*About this task*
State only the count of lines in the listing below that hold "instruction".

******

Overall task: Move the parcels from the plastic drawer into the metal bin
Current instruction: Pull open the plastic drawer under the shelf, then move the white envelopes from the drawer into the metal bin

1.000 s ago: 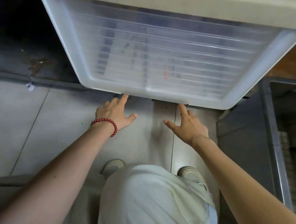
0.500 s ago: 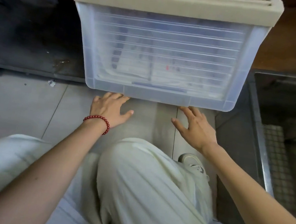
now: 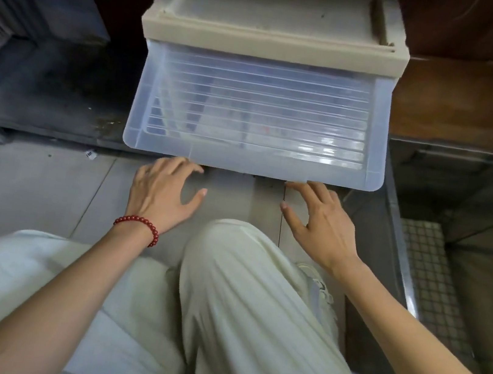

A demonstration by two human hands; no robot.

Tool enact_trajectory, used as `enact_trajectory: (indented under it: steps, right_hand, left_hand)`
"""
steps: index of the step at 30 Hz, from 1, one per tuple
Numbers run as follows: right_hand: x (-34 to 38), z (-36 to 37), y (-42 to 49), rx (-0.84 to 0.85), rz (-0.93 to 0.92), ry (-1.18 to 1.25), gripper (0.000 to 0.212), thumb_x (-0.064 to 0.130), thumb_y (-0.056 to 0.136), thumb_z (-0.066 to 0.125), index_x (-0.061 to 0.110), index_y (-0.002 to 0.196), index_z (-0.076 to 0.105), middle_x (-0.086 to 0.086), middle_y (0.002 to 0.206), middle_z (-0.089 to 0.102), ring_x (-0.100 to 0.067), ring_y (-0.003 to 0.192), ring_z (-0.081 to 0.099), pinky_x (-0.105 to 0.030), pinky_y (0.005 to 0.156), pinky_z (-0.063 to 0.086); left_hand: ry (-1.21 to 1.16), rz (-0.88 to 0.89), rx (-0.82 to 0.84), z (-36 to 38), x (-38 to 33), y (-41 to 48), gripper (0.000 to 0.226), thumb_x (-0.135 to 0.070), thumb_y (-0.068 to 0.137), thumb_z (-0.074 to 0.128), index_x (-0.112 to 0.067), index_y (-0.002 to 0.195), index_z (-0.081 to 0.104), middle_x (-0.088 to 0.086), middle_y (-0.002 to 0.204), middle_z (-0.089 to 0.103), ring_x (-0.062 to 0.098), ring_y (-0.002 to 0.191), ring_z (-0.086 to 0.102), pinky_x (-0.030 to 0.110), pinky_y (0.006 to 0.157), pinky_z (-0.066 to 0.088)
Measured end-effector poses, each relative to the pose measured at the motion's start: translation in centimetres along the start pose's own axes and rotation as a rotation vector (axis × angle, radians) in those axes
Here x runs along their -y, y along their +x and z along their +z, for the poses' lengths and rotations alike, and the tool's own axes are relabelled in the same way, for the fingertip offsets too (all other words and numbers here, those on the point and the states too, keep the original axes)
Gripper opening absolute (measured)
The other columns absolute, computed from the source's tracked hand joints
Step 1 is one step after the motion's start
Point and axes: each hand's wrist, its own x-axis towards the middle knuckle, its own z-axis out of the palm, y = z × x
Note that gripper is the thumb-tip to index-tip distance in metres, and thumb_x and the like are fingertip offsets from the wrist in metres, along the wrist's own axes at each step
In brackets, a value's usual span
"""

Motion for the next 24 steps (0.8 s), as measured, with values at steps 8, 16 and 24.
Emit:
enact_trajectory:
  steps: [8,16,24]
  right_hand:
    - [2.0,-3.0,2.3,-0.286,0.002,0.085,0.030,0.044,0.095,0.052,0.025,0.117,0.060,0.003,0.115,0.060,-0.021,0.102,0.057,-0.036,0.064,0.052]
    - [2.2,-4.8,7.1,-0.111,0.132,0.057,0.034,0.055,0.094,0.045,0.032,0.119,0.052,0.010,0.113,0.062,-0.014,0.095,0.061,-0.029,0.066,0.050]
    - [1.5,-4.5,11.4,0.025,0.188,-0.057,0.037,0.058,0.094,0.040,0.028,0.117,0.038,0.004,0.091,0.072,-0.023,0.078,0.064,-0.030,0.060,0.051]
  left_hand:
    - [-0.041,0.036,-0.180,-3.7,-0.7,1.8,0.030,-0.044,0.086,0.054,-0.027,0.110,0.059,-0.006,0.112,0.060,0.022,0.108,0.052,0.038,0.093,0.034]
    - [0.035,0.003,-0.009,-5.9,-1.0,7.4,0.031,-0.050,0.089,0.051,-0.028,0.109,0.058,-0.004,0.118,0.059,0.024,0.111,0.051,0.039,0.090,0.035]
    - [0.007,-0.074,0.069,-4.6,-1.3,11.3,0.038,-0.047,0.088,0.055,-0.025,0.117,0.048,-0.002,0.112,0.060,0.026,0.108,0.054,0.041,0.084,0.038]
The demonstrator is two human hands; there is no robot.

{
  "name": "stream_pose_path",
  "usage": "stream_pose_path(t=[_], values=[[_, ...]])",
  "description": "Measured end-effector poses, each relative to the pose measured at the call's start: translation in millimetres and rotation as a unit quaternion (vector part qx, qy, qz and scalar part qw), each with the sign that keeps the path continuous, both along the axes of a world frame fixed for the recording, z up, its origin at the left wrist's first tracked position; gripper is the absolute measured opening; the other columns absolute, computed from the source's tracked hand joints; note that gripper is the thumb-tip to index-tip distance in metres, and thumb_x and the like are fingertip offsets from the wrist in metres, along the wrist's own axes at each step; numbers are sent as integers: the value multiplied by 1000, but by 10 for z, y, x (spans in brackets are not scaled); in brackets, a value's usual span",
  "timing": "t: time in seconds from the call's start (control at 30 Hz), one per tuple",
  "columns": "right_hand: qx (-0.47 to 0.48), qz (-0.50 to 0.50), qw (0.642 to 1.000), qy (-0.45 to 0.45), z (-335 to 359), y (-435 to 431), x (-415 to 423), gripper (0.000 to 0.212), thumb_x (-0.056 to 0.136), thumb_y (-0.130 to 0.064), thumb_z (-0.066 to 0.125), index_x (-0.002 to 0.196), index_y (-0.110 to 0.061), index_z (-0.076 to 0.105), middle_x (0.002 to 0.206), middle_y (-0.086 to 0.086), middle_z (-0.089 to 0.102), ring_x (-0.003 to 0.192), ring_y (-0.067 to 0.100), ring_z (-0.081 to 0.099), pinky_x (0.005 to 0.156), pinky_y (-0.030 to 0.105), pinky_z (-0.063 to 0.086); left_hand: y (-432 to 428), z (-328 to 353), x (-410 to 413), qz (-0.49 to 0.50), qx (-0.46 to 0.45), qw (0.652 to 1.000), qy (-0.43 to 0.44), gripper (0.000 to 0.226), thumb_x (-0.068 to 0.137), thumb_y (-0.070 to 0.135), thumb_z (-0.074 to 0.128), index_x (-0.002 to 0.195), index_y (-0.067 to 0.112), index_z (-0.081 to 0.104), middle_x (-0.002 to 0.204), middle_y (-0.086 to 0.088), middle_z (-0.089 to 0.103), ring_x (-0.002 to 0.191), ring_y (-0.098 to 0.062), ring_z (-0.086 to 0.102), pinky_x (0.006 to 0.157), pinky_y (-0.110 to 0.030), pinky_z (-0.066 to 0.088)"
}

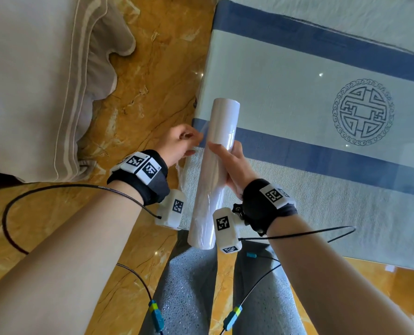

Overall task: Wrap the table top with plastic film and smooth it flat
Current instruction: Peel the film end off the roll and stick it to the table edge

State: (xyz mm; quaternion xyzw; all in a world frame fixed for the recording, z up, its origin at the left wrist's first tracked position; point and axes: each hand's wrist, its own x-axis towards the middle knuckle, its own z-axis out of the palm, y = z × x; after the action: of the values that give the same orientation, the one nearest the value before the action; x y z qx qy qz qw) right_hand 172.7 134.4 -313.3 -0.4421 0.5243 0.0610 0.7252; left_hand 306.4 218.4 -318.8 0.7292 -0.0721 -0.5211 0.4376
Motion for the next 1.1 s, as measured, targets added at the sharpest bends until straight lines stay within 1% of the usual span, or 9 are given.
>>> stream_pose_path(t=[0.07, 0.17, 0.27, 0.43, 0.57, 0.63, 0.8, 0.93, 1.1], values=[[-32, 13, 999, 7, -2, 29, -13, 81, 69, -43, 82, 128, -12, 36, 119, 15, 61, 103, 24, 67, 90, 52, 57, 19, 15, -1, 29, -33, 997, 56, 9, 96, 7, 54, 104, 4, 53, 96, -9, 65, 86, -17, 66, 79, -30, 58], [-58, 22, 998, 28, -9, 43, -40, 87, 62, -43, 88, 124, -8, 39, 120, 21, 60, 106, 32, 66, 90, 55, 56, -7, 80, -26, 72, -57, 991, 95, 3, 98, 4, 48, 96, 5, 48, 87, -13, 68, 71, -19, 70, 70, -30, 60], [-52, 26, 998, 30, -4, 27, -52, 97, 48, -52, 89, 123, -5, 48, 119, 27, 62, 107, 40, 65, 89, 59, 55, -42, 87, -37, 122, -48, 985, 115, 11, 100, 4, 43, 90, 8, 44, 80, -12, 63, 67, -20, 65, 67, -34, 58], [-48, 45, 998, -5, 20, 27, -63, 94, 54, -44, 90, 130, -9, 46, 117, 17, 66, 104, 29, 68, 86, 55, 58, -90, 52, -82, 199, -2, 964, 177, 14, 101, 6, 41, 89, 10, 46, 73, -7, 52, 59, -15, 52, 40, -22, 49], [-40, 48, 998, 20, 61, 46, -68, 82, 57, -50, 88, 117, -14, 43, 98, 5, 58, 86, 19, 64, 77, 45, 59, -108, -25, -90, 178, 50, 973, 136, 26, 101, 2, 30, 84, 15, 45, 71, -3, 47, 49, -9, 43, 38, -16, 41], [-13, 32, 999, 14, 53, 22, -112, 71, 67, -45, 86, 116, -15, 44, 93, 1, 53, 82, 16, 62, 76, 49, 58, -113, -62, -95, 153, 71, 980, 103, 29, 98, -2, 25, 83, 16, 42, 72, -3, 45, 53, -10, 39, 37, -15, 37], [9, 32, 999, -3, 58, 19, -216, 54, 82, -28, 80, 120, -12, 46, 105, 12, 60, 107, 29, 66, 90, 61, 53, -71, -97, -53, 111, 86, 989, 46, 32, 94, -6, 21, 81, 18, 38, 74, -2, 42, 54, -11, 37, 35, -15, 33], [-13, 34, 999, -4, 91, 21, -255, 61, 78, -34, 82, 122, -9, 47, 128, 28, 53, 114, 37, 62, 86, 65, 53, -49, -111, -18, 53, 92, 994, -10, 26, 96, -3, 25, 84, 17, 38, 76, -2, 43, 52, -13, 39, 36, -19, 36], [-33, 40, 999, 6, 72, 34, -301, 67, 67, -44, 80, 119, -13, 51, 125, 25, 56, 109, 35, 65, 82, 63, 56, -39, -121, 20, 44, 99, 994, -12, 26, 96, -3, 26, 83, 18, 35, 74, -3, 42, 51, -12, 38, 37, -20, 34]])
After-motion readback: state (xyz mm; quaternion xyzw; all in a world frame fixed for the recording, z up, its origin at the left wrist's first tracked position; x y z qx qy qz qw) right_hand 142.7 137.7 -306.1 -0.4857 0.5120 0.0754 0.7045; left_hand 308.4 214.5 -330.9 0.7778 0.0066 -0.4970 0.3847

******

*Result of the task*
2